First of all, she’s actually three rhododendrons. They have been growing together like three old spinsters since the early 50s, septuagenarians who moved in shortly after the house was built, which makes them among the oldest residents, next to the pines and pin oaks.
You ought to respect your elders.
I know they look a little haggard this spring after a glamorous bloom last year, but you would too, if you spent 51 weeks gathering sunlight and rain for one week’s display of hundreds of trusses, thousands of blooms. Who among us works with such singular purpose to create art so fleeting and free?
I know you envision more productive uses for the strip of property between the garage and garden shed. Instead of a mound of bright green evergreen leaves towering over the roof of our house, you propose a paved walkway or yet another spot to park a car. The lawn is too narrow, you argue, for the mower to access the backyard.

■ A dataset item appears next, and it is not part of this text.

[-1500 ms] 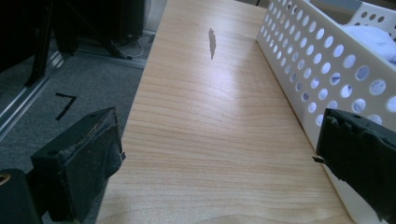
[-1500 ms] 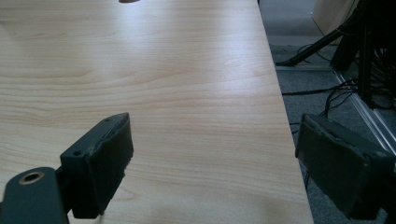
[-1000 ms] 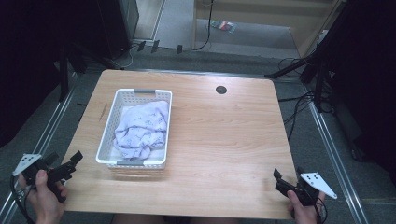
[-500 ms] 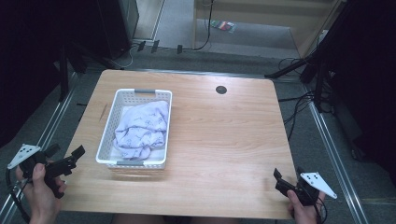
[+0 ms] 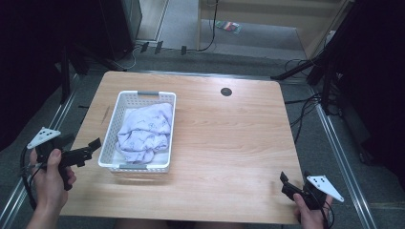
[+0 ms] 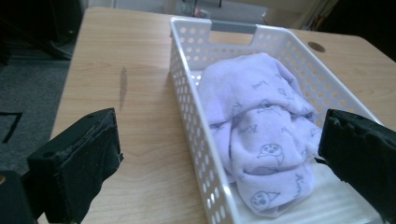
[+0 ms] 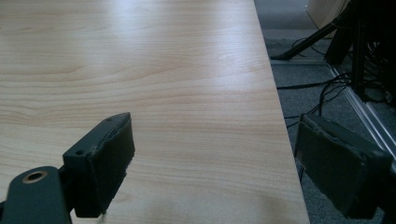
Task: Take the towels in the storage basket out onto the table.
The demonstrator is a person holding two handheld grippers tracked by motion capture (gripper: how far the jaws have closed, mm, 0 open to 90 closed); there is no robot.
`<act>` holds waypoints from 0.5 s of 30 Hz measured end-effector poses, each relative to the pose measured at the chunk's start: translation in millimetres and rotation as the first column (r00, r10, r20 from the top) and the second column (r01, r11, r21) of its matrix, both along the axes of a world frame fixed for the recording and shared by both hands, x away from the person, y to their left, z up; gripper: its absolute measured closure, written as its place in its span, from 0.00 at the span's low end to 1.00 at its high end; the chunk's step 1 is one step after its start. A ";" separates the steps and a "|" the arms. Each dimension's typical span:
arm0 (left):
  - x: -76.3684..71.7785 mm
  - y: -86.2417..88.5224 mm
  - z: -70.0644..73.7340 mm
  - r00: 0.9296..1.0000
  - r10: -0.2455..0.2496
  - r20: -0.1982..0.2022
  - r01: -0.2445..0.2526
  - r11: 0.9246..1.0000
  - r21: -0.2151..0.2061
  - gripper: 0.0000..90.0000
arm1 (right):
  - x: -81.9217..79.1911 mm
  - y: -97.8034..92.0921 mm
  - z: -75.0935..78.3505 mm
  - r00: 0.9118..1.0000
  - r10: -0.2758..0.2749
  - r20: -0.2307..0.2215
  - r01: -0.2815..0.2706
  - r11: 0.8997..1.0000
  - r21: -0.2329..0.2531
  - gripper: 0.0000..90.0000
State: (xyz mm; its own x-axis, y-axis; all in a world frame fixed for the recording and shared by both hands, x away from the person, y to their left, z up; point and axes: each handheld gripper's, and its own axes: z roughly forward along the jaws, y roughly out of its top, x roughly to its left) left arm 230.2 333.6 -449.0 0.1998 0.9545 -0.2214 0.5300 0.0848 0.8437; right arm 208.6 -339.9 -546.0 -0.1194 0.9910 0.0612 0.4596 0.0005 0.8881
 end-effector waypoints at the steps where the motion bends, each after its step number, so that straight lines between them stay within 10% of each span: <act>1: 2.5 -3.1 2.1 1.000 -0.011 -0.010 0.011 1.000 0.010 0.00 | 0.0 -0.1 0.0 1.000 0.001 0.000 -0.001 1.000 0.001 0.14; 15: 52.0 -54.7 11.6 0.972 -0.127 -0.198 0.148 0.985 0.091 0.00 | 0.2 -0.1 0.0 1.000 0.005 0.000 -0.005 1.000 0.001 0.14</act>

Right now, the rhododendrons brush the top of your head as you pass, they lay a hand on your shoulder. They’re prayer warriors.
In this age of storage units, house plants, and job transfers, isn’t it enough to be a living witness, rooted in this one place so many decades, among so few things that promise to stay?

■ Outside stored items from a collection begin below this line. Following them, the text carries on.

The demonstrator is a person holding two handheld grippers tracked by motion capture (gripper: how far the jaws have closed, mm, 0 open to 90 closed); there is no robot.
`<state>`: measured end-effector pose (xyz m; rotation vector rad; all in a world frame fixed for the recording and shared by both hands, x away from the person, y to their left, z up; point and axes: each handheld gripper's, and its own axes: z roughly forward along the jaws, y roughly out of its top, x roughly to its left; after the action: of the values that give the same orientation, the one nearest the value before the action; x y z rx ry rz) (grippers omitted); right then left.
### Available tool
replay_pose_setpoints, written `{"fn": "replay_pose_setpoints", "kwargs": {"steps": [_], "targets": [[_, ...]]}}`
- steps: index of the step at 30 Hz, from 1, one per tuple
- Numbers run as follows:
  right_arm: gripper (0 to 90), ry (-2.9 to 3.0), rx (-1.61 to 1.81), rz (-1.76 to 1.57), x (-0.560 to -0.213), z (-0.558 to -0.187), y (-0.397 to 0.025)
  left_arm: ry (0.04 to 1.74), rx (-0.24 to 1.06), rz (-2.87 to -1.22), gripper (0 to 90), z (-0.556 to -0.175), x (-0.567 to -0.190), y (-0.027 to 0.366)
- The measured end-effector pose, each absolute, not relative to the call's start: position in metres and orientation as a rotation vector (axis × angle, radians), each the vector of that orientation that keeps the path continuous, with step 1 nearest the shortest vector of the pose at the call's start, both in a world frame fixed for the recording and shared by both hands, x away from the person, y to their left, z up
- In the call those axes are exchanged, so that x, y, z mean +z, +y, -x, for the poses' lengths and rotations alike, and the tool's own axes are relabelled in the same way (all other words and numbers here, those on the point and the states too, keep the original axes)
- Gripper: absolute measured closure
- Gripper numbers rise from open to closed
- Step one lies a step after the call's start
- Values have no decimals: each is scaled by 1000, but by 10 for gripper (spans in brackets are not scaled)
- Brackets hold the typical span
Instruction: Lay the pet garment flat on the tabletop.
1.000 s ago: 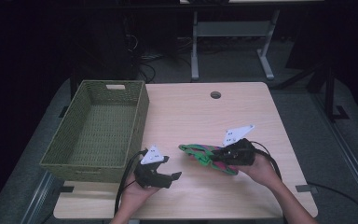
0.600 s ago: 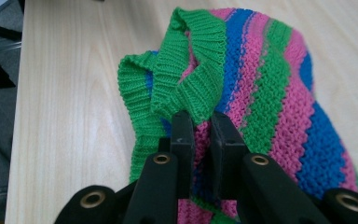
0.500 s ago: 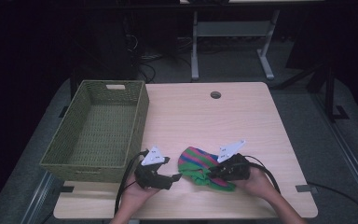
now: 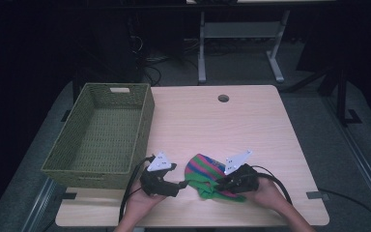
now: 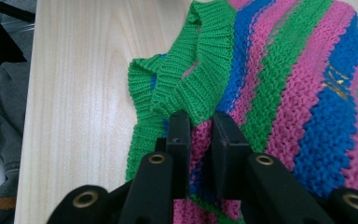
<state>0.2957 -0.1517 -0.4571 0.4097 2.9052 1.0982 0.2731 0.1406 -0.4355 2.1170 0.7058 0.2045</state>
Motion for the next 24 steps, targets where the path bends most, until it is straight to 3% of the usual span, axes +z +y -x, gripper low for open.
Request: {"fn": "replay_pose_setpoints", "kwargs": {"steps": [12, 24], "targets": [[615, 2858, 1105, -412, -446, -287, -149, 707, 199, -2116, 237, -273, -436, 140], [625, 2866, 1006, -312, -454, -279, -137, 707, 194, -2120, 238, -273, -436, 141]]}}
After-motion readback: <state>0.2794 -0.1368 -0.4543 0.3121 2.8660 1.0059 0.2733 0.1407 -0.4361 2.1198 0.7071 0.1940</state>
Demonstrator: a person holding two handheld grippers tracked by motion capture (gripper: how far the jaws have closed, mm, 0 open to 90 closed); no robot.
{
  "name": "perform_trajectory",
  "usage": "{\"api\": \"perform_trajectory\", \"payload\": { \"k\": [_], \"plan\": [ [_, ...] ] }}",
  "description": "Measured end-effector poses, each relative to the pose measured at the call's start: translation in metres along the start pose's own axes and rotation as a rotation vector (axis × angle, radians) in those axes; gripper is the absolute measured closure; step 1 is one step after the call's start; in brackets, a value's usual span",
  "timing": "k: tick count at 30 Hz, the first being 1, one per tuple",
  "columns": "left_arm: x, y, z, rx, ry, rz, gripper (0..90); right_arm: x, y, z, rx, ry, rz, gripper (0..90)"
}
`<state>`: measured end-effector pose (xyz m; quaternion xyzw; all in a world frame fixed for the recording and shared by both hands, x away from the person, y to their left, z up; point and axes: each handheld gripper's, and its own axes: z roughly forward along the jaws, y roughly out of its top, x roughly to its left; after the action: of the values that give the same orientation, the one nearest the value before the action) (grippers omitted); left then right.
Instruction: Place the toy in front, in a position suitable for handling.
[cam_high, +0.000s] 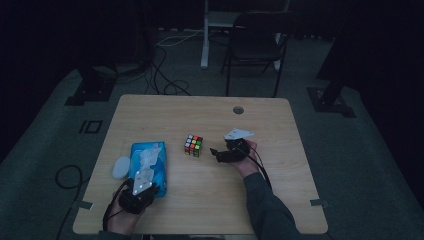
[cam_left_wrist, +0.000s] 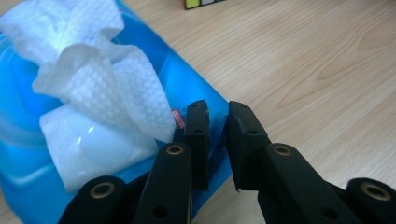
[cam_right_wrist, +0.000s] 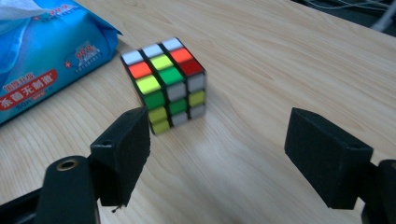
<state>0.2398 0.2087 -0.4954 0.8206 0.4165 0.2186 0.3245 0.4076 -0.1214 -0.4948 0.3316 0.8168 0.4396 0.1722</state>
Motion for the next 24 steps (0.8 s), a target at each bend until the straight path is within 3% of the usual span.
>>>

You know, we could take a cue from Mildred, Agnes, and Betty. We could be three-in-one, braided and bound, inseparable, stalwart, and brave. We could let the dead leaves fall, try on new growth, and find it in us to keep gathering so many bell-shaped blooms to catch the dew, every morning for one week in May, so bright and loud, perfect and faithful to bring our particular color and flare to this one corner, this home.

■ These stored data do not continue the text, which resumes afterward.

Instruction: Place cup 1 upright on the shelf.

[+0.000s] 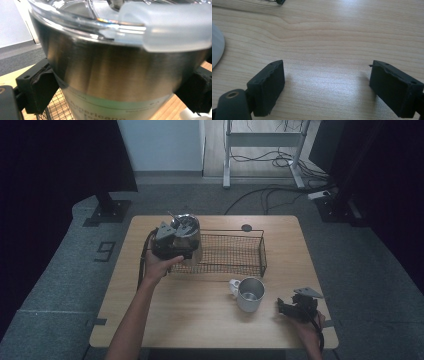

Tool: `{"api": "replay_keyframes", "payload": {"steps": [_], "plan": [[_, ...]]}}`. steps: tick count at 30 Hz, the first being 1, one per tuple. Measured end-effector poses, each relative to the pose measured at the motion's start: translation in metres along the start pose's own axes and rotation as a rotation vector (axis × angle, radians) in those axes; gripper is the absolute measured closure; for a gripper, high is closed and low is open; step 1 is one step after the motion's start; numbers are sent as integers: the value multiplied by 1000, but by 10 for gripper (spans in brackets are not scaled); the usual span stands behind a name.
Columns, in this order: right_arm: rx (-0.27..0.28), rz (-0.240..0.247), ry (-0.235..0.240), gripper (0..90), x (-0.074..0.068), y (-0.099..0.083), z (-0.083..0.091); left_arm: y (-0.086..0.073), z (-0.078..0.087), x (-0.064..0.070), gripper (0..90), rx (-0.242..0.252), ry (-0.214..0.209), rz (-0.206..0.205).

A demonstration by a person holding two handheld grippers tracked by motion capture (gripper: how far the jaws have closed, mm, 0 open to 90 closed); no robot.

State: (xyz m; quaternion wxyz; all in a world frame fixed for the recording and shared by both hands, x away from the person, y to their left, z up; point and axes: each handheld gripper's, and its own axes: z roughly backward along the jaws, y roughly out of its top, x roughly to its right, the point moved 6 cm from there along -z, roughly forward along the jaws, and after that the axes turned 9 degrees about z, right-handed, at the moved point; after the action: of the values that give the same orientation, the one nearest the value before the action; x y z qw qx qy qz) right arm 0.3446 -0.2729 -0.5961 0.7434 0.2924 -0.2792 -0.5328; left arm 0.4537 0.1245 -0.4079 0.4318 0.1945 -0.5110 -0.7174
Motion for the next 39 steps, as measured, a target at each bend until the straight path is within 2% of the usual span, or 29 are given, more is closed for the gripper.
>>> {"api": "replay_keyframes", "payload": {"steps": [17,22,39], "plan": [[-1,-1,0,126,0,0,0,-1,-18,-9,42,-23,1,18],[0,-1,0,126,0,0,0,1,-24,-11,42,-32,11,10],[0,-1,0,127,0,0,0,6,-38,-18,42,-34,19,22]]}}
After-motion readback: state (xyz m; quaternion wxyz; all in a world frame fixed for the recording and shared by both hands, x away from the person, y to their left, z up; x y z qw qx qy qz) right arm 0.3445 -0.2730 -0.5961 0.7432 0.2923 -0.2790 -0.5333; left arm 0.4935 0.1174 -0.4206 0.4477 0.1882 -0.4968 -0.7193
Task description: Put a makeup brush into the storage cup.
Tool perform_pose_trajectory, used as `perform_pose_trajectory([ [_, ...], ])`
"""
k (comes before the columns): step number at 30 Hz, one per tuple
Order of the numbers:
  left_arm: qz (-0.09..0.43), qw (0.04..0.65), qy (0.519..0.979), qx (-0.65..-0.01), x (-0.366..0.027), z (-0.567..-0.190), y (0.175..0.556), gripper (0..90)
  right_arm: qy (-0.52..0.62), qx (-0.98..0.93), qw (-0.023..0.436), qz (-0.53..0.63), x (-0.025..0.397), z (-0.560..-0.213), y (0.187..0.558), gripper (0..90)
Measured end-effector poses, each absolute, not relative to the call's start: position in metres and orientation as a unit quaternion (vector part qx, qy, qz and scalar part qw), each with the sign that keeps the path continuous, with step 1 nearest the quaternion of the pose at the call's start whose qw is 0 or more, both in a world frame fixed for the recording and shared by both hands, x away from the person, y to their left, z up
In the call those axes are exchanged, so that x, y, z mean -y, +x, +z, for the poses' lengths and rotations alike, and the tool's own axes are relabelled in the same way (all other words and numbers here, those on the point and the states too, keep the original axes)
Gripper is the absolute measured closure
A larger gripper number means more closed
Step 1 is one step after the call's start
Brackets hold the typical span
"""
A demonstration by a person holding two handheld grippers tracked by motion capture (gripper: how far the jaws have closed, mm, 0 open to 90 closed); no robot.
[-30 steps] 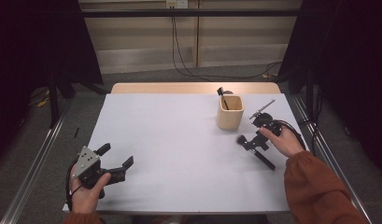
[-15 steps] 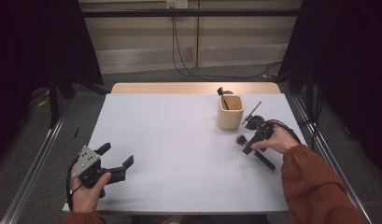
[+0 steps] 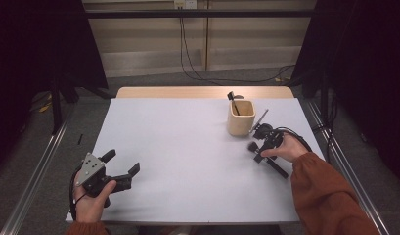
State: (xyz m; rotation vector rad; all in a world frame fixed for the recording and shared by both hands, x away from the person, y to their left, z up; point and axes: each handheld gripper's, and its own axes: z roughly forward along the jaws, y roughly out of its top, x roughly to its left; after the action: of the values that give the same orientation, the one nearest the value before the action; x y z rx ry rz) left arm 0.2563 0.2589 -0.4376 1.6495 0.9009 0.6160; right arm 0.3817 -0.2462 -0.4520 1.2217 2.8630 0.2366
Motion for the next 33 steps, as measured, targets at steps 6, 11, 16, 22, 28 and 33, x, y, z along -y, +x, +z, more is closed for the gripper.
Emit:
perform_pose_trajectory([
  [6, 0.259, 0.55, 0.697, -0.38, -0.259, -0.4379, 0.2565, 3.3, 0.39, -0.918, 0.014, 0.072, 0.2457, -0.452, 0.3815, 44.5],
  [11, 0.259, 0.548, 0.699, -0.379, -0.2587, -0.438, 0.2563, 3.3, 0.392, -0.917, 0.014, 0.073, 0.2461, -0.4513, 0.3813, 51.7],
  [16, 0.26, 0.547, 0.699, -0.38, -0.2587, -0.438, 0.2563, 3.3, 0.392, -0.917, 0.011, 0.069, 0.2466, -0.4502, 0.3817, 62.6],
  [22, 0.26, 0.546, 0.698, -0.382, -0.2586, -0.4383, 0.2562, 3.3, 0.396, -0.916, 0.007, 0.069, 0.2481, -0.4498, 0.3823, 70.4],
  [28, 0.261, 0.544, 0.699, -0.383, -0.2593, -0.4385, 0.2563, 3.3, 0.398, -0.915, 0.007, 0.069, 0.2477, -0.4498, 0.3822, 71.1],
  [33, 0.26, 0.544, 0.7, -0.382, -0.2593, -0.4385, 0.2566, 3.3, 0.398, -0.915, 0.012, 0.067, 0.2458, -0.449, 0.3807, 71.2],
])
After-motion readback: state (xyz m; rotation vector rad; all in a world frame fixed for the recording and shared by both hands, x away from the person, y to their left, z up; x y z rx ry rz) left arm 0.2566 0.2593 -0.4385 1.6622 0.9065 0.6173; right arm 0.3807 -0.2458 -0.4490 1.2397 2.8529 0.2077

I’m Reading A Testament of Devotion by Thomas R. Kelly Right Now
And it’s, again, exactly what I need these days. Isn’t it wonderful when books and authors find you right where you are?
Early on in Kelly’s book, he addresses a tension I often sense in myself—this feeling that I am both in the world but not of the world, completely attached and yet soundly detached, that there is one layer of reality and then a deeper, really Real. Kelly describes this sensation as two levels: the daily, external affairs we all must navigate, and then another, “deep within, behind the scenes, at a profounder level, we may also be in prayer and adoration, song and worship and a gentle receptiveness to divine breathings.”
He continues,
Between the two levels is fruitful interplay, but ever the accent must be upon the deeper level, where the soul ever dwells in the presence of the Holy One. For the religious man is forever bringing all affairs of the first level down into the Light, holding them there in the Presence, reseeing them and the whole of the world of men and things in a new and overturning way, and responding to them in spontaneous, incisive, and simple ways of love and faith.
Facts remain facts, when brought into the Presence in the deeper level, but their value, their significance, is wholly realigned.
What a way to live and move and have our being in this world, to know that we can take our interaction with a colleague, our teenager’s cantankerous spirit, our anxiety and weariness, our rhododendron bush, the lack and the abundance into the throne room, into the palace in time, and offer it up to be seen anew, through the lens of Christ’s love!
Here’s what the Spirit does for us, daily, when we pause to let it do the good work in our souls:
He plucks the world out of our hearts, loosening the chains of attachment. And he hurls the world into our hearts, where we and He together carry it in infinitely tender love.”
May we go forward into the weekend detached from the world’s attempts to assign us significance, security, and acceptance. May we simultaneously walk through the minutes and hours ahead, holding the world in infinitely tender love.